---------- Listed entries ----------

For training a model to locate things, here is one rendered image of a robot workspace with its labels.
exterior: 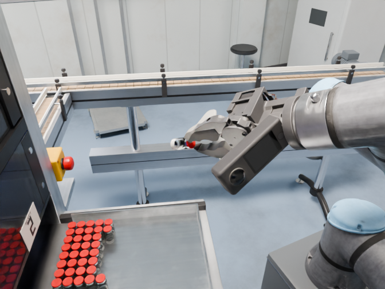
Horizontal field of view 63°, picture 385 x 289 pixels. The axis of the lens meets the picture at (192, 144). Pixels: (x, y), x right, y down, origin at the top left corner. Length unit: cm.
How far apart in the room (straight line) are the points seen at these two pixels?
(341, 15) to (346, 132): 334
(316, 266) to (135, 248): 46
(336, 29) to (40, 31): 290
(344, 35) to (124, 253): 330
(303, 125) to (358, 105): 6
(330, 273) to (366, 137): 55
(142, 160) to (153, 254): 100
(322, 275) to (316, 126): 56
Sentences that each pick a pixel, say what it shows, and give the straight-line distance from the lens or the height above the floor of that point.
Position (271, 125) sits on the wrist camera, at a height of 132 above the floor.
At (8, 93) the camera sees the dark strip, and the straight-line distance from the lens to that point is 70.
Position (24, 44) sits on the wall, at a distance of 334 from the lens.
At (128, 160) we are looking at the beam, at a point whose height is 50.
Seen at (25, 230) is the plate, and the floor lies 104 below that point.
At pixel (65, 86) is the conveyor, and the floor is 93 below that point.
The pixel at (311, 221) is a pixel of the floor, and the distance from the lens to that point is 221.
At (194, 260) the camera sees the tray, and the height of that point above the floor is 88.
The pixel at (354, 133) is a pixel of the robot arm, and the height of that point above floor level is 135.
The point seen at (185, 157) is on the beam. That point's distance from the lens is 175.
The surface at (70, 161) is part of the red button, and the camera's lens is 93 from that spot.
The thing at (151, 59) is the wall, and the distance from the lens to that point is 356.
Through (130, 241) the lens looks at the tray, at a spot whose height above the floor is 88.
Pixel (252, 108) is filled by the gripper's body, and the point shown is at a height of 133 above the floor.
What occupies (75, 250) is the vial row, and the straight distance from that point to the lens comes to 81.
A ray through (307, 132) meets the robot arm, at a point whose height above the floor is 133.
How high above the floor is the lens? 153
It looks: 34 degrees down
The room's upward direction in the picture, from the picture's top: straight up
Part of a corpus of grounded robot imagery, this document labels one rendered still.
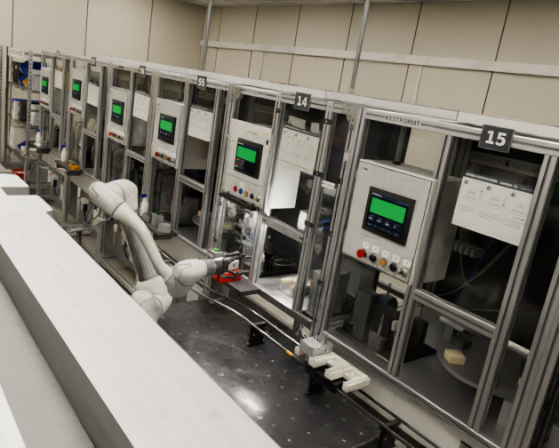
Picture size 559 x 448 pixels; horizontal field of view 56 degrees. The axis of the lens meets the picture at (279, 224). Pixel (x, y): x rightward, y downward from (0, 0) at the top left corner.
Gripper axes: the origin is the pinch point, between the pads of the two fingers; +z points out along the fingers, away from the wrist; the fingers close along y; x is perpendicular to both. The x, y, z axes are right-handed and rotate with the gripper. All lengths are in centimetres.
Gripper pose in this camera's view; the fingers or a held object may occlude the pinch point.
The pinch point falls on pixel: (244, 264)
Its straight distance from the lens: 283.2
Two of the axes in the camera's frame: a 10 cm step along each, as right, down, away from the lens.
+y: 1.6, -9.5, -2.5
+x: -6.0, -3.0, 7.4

----------
---------- Listed entries ----------

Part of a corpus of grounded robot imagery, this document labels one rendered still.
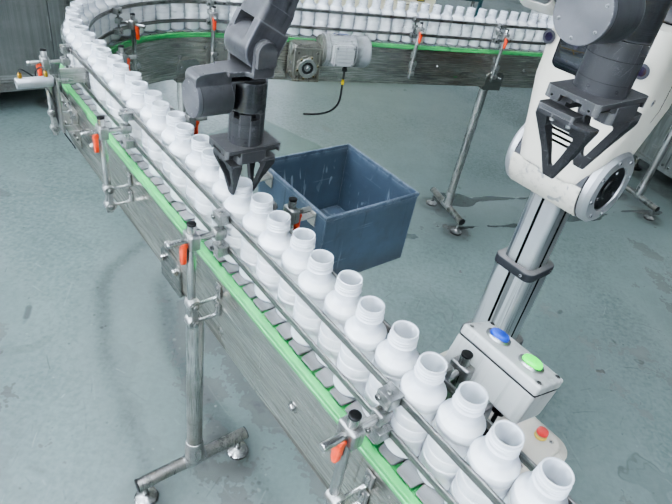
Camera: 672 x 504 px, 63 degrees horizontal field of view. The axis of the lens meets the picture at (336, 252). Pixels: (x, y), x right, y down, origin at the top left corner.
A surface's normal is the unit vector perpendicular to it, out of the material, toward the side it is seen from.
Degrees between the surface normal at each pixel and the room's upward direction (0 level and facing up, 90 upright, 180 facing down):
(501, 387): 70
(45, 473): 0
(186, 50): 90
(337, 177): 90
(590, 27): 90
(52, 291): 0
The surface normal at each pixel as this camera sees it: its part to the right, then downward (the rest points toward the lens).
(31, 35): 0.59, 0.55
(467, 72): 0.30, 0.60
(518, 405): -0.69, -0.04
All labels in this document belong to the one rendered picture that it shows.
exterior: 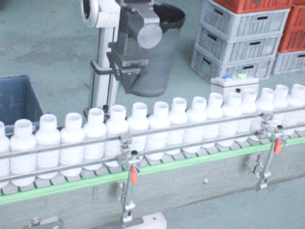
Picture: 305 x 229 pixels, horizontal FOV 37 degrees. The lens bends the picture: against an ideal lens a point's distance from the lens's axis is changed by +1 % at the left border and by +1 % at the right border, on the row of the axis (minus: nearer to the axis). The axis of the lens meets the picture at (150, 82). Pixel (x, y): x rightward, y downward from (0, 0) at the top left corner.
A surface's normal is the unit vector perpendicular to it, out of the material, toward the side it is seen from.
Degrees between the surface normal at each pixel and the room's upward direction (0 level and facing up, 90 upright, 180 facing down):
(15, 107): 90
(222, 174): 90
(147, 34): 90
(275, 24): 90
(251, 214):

----------

Work request:
Reproduce each line of the records in which the string "beam" appears.

Answer to this problem:
At (128, 160) we are looking at the beam, at a point whose height is 50.
The point seen at (185, 157) is on the beam. That point's distance from the lens is 175.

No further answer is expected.